- **Exercise aim**: Copy nothing but the lines below running from the line containing "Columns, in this" through the line containing "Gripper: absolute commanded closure", both end lines included.

=== Extracted material ===

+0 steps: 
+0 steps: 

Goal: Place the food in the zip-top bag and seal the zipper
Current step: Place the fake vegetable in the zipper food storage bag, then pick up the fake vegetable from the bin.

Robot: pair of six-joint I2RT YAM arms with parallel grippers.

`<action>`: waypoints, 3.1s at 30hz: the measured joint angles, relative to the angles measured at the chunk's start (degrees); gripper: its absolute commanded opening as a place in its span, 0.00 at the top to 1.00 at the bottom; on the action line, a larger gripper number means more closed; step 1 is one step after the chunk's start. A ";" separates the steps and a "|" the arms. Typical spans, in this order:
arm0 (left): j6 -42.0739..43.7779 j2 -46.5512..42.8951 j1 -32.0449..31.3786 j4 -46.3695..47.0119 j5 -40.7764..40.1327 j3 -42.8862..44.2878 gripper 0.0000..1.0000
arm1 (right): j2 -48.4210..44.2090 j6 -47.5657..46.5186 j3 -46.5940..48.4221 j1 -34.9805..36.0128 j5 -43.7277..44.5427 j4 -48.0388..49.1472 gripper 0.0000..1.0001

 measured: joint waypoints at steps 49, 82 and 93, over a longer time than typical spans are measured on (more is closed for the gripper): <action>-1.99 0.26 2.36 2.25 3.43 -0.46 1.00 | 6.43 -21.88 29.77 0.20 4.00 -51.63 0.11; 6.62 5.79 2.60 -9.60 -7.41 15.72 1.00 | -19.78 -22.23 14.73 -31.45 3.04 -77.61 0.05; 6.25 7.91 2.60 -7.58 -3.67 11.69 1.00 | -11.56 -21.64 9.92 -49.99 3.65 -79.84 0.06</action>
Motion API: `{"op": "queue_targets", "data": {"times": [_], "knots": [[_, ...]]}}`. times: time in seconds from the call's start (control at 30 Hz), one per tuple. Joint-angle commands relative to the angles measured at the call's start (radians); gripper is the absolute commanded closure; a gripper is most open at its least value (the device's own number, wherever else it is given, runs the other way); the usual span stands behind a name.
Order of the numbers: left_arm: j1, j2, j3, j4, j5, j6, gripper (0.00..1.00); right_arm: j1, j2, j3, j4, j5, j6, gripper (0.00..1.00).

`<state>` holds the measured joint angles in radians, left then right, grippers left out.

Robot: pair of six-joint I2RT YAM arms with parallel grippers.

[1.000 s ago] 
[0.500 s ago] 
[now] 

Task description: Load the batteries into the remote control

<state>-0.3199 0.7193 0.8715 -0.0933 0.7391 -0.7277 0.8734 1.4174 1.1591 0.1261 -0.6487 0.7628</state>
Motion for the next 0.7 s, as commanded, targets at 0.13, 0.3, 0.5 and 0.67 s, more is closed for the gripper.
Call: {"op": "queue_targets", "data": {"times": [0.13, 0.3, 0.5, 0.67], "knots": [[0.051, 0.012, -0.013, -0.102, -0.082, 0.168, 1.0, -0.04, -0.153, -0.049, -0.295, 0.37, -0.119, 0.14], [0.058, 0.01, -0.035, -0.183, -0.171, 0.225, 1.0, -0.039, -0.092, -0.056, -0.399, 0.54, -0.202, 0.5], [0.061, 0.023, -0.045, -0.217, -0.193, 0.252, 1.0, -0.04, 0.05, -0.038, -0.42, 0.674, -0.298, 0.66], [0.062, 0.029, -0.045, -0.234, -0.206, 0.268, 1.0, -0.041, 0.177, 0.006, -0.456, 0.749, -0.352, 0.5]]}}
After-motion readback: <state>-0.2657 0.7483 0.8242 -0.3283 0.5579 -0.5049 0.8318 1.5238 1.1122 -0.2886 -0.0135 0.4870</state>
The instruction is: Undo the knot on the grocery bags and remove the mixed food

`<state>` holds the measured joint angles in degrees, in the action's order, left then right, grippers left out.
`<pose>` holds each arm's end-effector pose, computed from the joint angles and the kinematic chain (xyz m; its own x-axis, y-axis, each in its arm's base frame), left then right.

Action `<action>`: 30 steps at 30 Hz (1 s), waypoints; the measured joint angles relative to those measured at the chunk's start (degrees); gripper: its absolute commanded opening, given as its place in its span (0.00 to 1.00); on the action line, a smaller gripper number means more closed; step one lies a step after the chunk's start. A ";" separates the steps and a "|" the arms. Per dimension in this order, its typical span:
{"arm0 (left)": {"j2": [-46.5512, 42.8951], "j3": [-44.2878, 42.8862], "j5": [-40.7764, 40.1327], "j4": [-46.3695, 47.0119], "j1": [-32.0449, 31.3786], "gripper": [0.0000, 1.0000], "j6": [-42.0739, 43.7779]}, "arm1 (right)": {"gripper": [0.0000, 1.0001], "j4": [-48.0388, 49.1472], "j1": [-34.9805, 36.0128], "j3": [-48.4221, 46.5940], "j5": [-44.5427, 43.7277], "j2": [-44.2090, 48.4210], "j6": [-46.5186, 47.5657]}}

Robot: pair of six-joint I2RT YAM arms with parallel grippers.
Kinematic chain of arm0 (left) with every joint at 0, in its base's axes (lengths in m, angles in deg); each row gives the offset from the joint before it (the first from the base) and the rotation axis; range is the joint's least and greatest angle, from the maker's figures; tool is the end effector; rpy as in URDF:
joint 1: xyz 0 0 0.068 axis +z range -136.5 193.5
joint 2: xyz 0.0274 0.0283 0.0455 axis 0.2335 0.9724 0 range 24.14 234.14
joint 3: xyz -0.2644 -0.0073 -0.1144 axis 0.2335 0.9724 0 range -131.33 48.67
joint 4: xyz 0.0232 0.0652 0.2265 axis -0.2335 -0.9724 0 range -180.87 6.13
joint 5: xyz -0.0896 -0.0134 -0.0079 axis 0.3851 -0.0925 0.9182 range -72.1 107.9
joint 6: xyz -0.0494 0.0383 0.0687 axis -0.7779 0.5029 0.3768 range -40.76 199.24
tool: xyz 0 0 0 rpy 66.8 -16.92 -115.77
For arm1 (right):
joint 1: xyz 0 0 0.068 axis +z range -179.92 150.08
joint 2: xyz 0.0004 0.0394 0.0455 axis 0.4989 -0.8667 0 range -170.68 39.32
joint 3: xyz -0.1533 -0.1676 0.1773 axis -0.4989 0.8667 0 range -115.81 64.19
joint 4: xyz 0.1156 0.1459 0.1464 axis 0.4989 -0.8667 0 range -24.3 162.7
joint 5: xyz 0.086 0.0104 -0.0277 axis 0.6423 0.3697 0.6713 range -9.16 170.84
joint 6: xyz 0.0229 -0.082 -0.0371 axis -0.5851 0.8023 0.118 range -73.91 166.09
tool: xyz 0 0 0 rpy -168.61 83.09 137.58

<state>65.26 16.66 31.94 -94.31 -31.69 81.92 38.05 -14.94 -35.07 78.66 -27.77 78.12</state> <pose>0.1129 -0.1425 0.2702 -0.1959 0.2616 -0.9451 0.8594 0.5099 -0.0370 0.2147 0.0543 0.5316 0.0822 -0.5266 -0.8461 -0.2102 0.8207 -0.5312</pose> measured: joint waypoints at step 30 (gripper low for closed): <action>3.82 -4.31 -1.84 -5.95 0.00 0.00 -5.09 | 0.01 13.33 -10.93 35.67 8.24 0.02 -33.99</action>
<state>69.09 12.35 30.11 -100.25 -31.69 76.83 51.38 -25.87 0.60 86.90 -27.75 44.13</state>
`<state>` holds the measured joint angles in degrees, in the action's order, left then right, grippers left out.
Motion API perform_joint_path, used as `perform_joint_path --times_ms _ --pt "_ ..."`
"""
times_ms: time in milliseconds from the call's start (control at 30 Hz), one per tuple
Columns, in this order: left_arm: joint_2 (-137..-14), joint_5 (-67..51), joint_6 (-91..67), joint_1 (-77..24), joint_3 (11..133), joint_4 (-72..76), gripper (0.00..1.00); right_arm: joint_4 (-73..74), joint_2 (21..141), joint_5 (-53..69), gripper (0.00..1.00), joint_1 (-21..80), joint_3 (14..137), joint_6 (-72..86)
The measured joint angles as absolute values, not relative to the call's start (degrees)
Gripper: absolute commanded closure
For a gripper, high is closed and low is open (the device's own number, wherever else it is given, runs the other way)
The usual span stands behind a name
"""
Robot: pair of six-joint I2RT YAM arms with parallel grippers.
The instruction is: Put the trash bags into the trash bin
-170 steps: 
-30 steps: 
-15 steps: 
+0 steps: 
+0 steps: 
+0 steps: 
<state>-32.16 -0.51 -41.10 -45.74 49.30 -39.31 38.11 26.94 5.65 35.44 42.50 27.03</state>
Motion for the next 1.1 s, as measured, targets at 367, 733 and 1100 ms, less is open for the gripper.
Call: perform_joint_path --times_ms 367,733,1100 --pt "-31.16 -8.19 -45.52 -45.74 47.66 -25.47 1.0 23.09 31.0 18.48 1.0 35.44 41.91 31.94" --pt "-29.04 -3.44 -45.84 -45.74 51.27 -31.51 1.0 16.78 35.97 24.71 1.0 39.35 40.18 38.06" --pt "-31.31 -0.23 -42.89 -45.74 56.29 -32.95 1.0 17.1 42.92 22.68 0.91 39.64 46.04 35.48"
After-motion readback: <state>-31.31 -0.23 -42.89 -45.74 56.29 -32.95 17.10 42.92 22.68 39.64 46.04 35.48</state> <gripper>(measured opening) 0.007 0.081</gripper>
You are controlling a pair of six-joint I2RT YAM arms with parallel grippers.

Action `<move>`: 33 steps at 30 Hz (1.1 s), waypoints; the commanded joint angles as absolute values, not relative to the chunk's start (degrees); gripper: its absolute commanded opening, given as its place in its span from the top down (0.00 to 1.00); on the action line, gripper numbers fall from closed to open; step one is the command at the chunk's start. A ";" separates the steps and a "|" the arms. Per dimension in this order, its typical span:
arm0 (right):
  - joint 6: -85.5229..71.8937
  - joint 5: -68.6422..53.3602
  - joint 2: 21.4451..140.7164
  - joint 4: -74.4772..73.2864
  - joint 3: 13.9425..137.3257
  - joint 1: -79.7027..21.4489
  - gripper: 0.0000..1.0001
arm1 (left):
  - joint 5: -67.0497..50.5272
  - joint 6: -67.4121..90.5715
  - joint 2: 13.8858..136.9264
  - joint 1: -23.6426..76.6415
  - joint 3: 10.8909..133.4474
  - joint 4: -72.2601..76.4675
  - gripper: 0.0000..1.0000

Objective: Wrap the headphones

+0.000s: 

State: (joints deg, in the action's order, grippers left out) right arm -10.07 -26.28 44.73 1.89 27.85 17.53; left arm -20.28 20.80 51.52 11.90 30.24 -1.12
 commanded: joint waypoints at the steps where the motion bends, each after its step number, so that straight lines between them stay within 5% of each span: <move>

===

- **Answer to this problem**:
Columns, in this order: left_arm: joint_2 (-137..-14), joint_5 (-67..51), joint_6 (-91..67), joint_1 (-77..24), joint_3 (11..133), joint_4 (-72..76), gripper (0.00..1.00); right_arm: joint_4 (-73..74), joint_2 (21..141), joint_5 (-53..69), gripper (0.00..1.00), joint_1 (-21..80), joint_3 (14..137), joint_6 (-72..86)
The measured joint angles as absolute values, not relative to the call's start (degrees)
Gripper: absolute commanded closure

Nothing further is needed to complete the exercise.